Data extracted from a collection
◆ ◆ ◆
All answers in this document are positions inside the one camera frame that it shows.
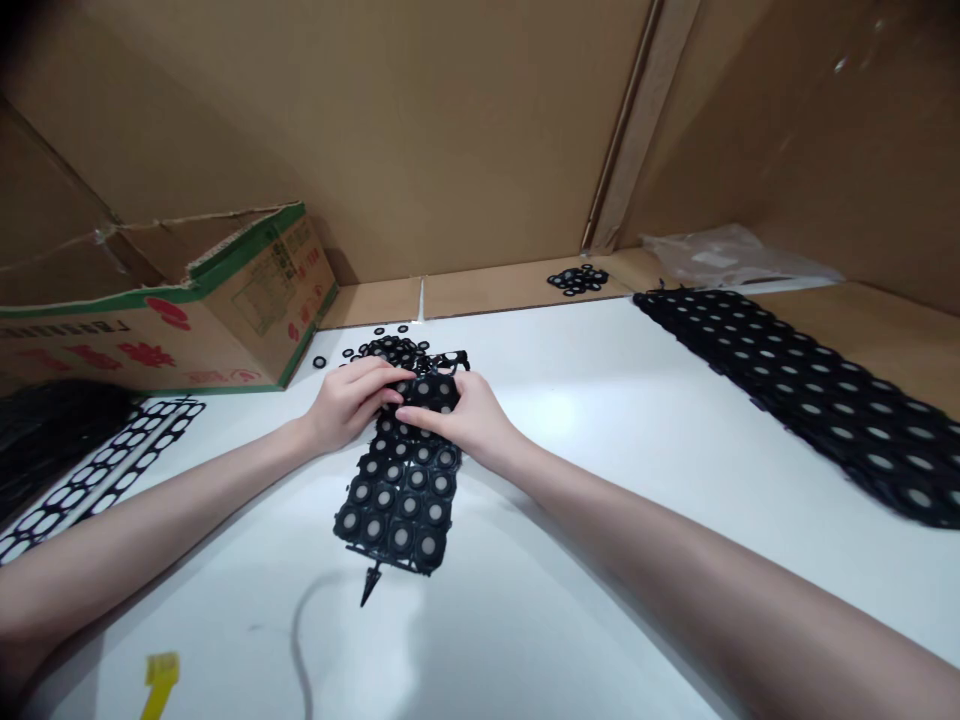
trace clear plastic bag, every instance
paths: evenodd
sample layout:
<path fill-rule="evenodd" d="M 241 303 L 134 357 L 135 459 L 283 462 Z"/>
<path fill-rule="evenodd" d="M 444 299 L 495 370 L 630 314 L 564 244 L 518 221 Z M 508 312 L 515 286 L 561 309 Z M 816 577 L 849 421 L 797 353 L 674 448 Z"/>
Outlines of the clear plastic bag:
<path fill-rule="evenodd" d="M 843 282 L 833 268 L 785 250 L 764 247 L 742 225 L 656 238 L 643 236 L 643 246 L 660 258 L 664 270 L 685 285 L 723 287 L 754 280 L 824 278 Z"/>

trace cardboard partition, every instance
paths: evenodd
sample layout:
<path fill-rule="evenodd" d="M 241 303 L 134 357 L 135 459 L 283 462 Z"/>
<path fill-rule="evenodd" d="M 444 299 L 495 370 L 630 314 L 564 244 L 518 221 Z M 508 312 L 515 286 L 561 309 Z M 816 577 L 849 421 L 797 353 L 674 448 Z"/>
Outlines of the cardboard partition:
◆ ◆ ◆
• _TASK PROMPT_
Where does the string "trace" occur in the data above? Copy every line that holds it.

• _WRITTEN SOLUTION_
trace clear plastic bag, every instance
trace cardboard partition, every instance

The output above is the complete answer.